Every Little Piece of Him

By: Debra Kayn


The sound of barking dogs outside the cinder-block walls caused tension in the room. Anders wrapped a short piece of rope around the knuckles of his hand, made a fist, and held his arm out for Will to tie the ends.

At any moment, if they were lucky, Joney would be brought back into the room after fighting the dogs, and they'd put their long-planned escape into motion.

"We have to do this now. It's our only chance." Two-crow pressed his back against the cement wall and scrambled to his feet. "The next one who gets called out will never survive. They're egging on the dogs, and they're getting thirstier for blood."

For two years, the six of them lived in the cement block room with only blankets to protect them from the roughness of their surroundings. One toilet and sink sat in the corner, no walls, no privacy. Food came twice a day—usually tortillas and beans.

The only time they were let out into the sunlight was when the men holding them captive took them to the barn to train the dogs and get them ready for the ring.

Anders had no idea where they were living. Though Quint believed the men who'd taken them out of state care delivered them to a foreign country. The men at the barn were dark haired, dark skinned, and darkly possessed. Everyone spoke a different language, only shouting the names of the men in charge in English.

Richard Parker.

Sam McCloud.

Ken Powell.

Don Durham.

Owen Roberts.

Michael Jaster.

The others remained nameless, but their faces and hands were branded in Anders' head, he'd be able to spot them out of a crowd.

Will paced the small room. "What if Joney doesn't come back?"

Mark sat on the floor and rubbed his eyes. "He's been gone a long time."
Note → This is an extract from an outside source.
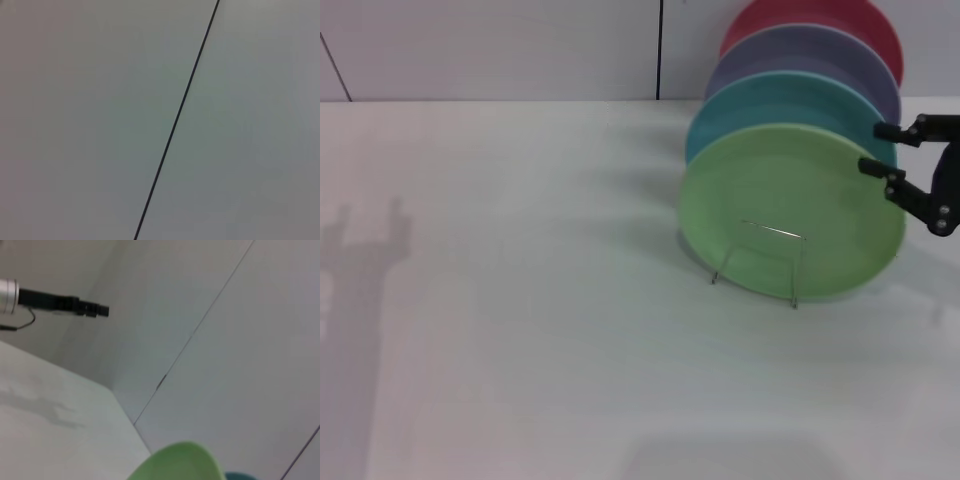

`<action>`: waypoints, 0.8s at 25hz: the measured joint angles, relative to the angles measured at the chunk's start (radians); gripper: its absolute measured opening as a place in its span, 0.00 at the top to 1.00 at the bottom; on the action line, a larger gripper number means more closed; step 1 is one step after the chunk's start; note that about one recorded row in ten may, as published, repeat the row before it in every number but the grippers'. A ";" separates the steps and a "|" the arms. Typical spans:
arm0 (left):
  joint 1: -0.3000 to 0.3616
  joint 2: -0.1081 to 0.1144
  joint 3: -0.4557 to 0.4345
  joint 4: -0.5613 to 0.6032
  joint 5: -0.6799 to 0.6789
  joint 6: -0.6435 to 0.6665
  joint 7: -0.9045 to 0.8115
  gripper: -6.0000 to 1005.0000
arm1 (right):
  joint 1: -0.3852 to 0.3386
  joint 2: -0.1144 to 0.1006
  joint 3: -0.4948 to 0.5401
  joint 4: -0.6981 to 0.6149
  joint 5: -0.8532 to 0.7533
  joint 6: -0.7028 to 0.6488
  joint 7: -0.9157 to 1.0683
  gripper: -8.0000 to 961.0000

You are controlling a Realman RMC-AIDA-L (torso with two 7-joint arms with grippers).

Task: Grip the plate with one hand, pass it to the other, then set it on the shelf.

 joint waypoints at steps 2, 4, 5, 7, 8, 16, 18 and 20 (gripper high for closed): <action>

"They'll bring him back, and if they don't, we'll find him." Anders flexed his fingers, staying alert.

At seventeen years old, he had a man's body. With a lot of time stuck in the room, he exercised to build his strength and plan for the day they could escape. They all had.

"What if they sic the dogs on us?" Quint tucked in his threadbare shirt that appeared almost brown rather than white. "We'll never make it out of here."
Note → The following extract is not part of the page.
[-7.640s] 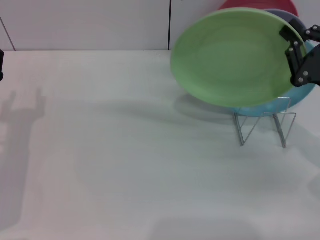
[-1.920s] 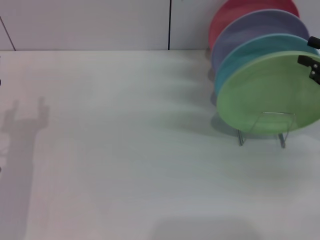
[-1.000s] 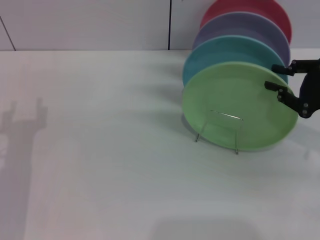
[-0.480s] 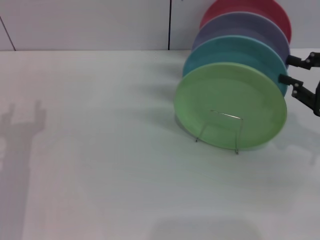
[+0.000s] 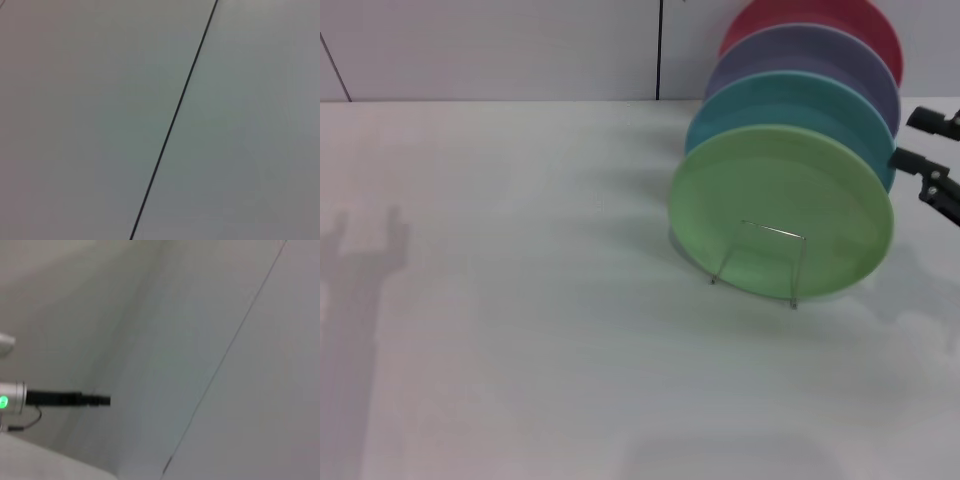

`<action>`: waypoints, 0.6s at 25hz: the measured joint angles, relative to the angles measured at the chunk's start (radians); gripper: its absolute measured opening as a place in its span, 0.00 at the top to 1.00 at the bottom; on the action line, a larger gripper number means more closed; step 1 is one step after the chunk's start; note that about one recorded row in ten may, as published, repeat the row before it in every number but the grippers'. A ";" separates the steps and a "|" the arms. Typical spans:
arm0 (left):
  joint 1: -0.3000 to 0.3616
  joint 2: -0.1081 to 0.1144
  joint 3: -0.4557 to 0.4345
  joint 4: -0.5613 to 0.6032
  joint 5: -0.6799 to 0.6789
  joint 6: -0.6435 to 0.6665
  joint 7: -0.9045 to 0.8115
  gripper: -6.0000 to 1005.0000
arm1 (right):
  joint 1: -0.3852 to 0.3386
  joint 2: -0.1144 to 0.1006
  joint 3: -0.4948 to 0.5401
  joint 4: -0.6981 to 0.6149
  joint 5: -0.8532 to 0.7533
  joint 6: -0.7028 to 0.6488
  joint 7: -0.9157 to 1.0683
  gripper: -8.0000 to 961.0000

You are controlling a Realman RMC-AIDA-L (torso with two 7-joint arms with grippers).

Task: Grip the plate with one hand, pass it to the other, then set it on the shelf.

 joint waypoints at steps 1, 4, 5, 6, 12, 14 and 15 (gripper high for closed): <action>0.000 0.000 0.000 0.000 0.000 0.000 0.000 0.33 | -0.002 0.000 0.000 0.009 0.016 -0.006 0.002 0.69; 0.005 0.000 0.000 0.004 0.007 0.000 0.000 0.33 | -0.019 0.000 -0.003 0.056 0.107 -0.027 0.012 0.69; 0.005 0.000 0.000 0.005 0.007 0.000 0.000 0.33 | -0.027 0.000 -0.003 0.094 0.164 -0.035 0.020 0.69; 0.005 0.000 0.001 0.008 0.009 -0.001 0.000 0.33 | -0.027 0.000 -0.003 0.094 0.164 -0.035 0.020 0.69; 0.002 0.004 0.002 0.072 0.041 0.001 0.000 0.33 | -0.032 0.000 0.003 0.240 0.301 -0.026 0.043 0.69; -0.002 0.005 0.002 0.106 0.044 0.008 0.000 0.33 | -0.030 0.000 0.005 0.301 0.352 -0.007 0.051 0.69; -0.007 0.006 0.002 0.144 0.047 0.019 -0.007 0.33 | -0.028 0.000 0.004 0.329 0.371 0.005 0.054 0.69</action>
"That's why we're going to get the boss-man first. He won't be able to alert the others," said Anders, sweeping back his hair. "We all have to attack him when he brings back Joney. If one of you bails and they get control or more come, they'll kill us."
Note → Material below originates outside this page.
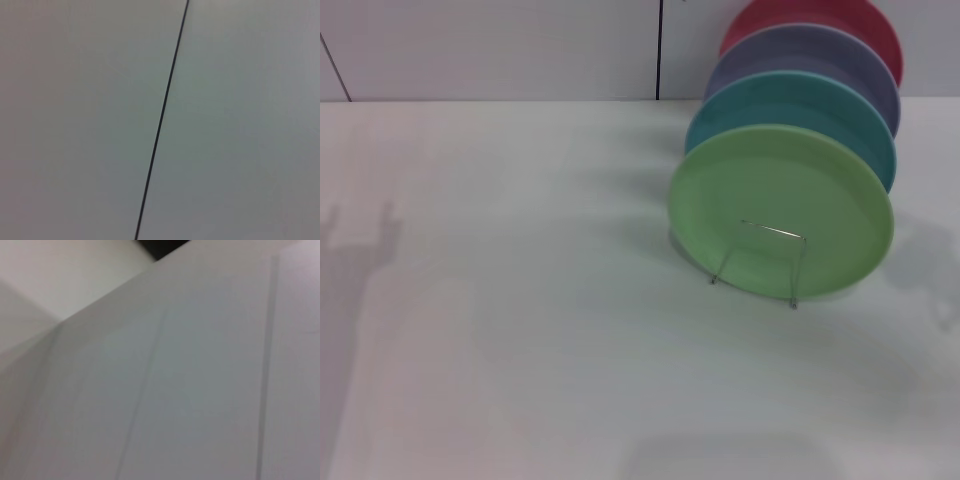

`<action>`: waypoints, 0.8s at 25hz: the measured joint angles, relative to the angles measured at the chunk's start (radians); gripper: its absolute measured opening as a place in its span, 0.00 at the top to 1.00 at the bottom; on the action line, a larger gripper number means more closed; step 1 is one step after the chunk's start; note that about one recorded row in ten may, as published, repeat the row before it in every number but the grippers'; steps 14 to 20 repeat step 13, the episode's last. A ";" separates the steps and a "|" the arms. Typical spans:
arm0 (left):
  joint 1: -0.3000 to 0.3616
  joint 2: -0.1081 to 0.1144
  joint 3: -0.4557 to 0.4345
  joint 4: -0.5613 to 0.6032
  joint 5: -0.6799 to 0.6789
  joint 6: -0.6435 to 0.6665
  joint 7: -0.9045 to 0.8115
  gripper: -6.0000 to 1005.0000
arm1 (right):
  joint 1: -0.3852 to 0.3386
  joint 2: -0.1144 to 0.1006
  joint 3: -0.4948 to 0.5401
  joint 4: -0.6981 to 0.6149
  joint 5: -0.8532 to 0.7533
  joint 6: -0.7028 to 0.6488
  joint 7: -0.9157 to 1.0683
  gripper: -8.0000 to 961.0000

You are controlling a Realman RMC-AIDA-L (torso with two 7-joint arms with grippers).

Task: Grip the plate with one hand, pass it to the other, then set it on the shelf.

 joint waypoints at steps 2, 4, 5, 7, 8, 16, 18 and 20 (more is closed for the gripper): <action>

"Where are we going to go?" Will hitched his jeans higher.

"We run to the right of the barn toward the trees. If the others come after us, we'll have to split up." He looked at each of them, feeling their fear penetrating the room. "We need to pick somewhere to meet up if we go in different directions and lose each other."

"Montana," said Two-crow.

"Why there?" asked Will.

"Because no one will know us. None of us came from that state when we were kidnapped. Nobody will be looking for us. We can finally be free. The Bitterroot Mountains are there. We can hide and live off the land." Two-crow undid the knot at the bottom of his braid.

Anders studied the others, wondering if their destination was the right one or if the Louis L'Amour book that Two-crow had in his back pocket when he was taken had to do with picking Montana. "If we get split up, we'll meet there."

"The mountains are huge. Aren't they?" asked Quint.

"Don't worry, we'll find each other," said Anders.

He hadn't set foot inside a school since he was fifteen years old and was removed from the boys' home for orphans because of behavioral problems. The wilderness therapy program he was assigned to was his last chance before going to juvenile detention hall until he turned eighteen years old.

Instead of being thrown in the woods to survive and learn coping skills, he was blindfolded, handcuffed, and taken to where he was ordered to train dogs to fight inside a ring to their death. Lately, the men in charge forced him and the other boys to stay in the ring and defend themselves against the dogs when they turned on them.

He ran his hand over his chest. When the dogs got a whiff of blood, they could no longer see the difference between human and canine, and he had the scars to prove it.

"What if we're really in a different country?" whispered Quint.